#### [About this exercise]
Going down the listing below, print exactly each line from the one with "Note: indicate the yellow banana-shaped" up to and including the one with "<point>589,197</point>", and skip the rest.
=== Begin Enclosure ===
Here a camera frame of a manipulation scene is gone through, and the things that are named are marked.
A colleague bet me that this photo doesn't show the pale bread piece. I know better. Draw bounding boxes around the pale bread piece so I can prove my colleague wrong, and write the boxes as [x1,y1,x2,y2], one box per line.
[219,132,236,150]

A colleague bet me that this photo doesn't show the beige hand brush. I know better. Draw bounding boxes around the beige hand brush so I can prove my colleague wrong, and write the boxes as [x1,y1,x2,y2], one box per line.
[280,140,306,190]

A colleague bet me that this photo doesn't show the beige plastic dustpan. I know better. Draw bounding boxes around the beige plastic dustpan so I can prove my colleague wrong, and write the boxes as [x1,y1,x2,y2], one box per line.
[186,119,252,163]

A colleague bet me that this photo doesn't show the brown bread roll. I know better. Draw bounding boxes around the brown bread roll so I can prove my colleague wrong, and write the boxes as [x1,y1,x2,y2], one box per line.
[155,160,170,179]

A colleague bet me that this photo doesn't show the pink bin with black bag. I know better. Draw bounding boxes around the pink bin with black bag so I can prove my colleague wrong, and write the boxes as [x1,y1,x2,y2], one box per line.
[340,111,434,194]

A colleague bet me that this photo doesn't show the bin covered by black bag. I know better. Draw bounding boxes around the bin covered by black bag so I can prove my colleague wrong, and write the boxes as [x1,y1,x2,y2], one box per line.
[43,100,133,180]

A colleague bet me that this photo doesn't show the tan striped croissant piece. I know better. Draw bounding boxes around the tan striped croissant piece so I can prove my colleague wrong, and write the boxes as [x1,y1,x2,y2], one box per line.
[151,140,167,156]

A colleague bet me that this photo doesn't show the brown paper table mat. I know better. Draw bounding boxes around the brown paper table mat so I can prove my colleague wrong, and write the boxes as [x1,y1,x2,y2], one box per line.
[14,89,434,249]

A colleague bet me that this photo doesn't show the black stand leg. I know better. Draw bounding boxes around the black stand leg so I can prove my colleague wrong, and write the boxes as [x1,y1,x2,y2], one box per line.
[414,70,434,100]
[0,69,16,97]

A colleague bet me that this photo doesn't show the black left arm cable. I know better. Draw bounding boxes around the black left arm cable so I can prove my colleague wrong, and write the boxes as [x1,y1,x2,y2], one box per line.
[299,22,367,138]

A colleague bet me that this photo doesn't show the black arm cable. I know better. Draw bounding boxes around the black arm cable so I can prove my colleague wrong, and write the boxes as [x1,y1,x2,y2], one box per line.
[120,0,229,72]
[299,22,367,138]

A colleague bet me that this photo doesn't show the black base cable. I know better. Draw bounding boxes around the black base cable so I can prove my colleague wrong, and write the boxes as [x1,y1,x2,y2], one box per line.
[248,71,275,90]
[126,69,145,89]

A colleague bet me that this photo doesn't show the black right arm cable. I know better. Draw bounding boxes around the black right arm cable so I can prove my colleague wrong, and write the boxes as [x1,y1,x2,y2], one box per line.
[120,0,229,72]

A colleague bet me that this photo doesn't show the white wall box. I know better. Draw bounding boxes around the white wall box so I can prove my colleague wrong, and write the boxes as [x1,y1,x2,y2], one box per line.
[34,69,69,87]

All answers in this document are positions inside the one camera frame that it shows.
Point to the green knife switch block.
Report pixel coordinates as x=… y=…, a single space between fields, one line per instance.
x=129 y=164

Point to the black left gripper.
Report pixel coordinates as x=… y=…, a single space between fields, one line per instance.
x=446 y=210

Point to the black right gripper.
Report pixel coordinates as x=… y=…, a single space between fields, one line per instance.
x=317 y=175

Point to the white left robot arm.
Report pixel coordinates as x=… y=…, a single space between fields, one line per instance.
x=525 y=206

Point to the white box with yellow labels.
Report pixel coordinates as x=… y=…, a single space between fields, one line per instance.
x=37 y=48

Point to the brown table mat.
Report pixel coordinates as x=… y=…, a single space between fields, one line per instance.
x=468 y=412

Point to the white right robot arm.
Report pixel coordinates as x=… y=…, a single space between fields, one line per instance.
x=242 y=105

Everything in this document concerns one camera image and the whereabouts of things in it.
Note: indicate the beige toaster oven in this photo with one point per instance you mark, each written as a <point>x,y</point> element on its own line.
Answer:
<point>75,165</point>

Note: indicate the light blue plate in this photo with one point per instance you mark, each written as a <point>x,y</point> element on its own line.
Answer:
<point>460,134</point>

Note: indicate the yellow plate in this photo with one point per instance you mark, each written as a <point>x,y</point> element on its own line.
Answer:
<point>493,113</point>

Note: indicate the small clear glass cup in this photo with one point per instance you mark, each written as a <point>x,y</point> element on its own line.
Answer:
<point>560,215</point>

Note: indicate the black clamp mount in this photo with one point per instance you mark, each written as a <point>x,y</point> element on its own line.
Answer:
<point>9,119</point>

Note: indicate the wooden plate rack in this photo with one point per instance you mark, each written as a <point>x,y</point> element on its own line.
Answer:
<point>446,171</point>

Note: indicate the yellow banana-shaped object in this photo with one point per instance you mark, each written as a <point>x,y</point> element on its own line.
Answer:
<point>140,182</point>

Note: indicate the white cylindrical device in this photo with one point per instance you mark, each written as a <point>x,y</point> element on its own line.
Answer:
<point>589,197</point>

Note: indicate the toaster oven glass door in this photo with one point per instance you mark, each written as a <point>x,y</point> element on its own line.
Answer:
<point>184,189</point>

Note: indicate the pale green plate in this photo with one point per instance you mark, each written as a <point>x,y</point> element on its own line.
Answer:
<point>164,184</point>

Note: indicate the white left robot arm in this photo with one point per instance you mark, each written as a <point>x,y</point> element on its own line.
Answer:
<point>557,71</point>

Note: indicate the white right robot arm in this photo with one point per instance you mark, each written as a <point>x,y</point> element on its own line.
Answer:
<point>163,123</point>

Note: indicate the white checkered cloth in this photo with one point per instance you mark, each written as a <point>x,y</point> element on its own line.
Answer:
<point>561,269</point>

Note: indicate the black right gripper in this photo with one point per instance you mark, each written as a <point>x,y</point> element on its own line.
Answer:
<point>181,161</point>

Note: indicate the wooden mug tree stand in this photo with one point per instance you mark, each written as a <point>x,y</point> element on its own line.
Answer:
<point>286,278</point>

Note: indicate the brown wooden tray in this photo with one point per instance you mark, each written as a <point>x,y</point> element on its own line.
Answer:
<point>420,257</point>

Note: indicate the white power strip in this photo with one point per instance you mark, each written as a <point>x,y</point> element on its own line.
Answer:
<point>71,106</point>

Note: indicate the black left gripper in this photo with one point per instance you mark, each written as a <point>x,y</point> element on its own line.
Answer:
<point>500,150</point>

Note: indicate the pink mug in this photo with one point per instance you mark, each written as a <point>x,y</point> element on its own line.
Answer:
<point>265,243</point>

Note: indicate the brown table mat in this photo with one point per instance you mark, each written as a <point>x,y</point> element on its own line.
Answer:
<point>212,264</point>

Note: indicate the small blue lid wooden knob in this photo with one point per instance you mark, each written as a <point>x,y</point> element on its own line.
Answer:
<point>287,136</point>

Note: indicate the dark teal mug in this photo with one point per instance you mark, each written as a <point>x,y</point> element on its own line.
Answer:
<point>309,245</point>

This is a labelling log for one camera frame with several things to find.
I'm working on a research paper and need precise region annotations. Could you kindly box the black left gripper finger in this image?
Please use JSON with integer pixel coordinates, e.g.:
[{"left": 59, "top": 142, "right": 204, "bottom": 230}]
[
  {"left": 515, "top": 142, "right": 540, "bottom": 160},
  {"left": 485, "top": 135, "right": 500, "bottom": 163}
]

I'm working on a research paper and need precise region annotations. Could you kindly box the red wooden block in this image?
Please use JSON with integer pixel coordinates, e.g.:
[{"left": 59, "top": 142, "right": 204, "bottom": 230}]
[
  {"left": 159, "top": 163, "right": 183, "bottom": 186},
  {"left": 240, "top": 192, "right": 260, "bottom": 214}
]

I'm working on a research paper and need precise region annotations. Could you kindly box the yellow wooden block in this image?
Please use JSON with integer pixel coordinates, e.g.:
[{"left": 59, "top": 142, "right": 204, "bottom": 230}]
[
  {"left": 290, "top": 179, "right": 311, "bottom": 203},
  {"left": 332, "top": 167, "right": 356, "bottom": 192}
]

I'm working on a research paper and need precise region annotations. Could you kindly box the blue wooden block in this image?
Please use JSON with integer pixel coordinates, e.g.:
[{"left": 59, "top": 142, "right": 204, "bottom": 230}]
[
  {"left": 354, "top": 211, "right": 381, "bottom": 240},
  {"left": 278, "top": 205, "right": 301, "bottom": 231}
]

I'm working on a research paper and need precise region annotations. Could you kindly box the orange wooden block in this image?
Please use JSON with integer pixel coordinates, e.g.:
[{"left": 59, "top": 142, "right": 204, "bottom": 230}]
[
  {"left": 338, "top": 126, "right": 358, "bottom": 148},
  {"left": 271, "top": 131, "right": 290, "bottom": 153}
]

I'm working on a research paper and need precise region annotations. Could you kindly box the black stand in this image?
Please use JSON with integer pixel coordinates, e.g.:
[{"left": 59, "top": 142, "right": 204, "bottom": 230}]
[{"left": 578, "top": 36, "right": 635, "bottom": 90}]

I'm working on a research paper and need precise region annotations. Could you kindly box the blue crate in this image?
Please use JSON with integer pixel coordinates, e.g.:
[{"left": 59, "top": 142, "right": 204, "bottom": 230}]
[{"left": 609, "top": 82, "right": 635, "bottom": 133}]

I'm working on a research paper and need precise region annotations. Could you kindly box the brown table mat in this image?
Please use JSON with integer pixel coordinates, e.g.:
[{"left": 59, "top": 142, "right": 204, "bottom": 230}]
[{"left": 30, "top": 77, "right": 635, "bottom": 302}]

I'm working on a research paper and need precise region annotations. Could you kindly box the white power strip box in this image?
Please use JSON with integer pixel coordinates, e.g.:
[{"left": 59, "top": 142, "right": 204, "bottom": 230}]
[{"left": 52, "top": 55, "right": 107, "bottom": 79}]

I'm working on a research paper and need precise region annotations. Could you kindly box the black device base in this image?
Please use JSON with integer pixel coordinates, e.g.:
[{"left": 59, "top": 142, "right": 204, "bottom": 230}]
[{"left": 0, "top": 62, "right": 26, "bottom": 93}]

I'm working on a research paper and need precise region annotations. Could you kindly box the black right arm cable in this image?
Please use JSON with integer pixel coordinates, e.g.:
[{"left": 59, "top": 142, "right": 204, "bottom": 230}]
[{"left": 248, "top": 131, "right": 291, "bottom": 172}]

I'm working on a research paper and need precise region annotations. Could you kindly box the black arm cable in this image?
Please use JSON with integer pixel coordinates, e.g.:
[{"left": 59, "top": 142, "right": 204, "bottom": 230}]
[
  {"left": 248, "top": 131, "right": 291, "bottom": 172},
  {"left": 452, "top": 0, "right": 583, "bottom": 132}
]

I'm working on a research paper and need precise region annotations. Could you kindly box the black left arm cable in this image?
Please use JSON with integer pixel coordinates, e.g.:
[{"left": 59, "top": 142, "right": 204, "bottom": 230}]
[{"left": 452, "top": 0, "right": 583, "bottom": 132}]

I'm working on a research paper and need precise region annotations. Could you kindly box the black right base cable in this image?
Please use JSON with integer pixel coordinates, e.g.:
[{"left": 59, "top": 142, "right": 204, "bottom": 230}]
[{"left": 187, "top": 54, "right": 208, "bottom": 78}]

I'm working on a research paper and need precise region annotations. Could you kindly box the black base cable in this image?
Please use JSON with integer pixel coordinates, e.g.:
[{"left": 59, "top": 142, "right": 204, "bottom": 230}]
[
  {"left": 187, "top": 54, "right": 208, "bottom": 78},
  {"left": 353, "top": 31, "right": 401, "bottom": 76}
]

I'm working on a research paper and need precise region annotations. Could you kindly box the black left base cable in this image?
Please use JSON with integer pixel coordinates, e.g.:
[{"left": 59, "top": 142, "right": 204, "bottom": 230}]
=== End Enclosure ===
#### [Response]
Note: indicate the yellow banana-shaped object in this photo with one point per instance you mark, each written as a <point>x,y</point> element on its own line.
Answer:
<point>140,182</point>

Note: indicate the white cylindrical device in this photo with one point per instance you mark, each written as a <point>x,y</point> element on its own line.
Answer:
<point>589,197</point>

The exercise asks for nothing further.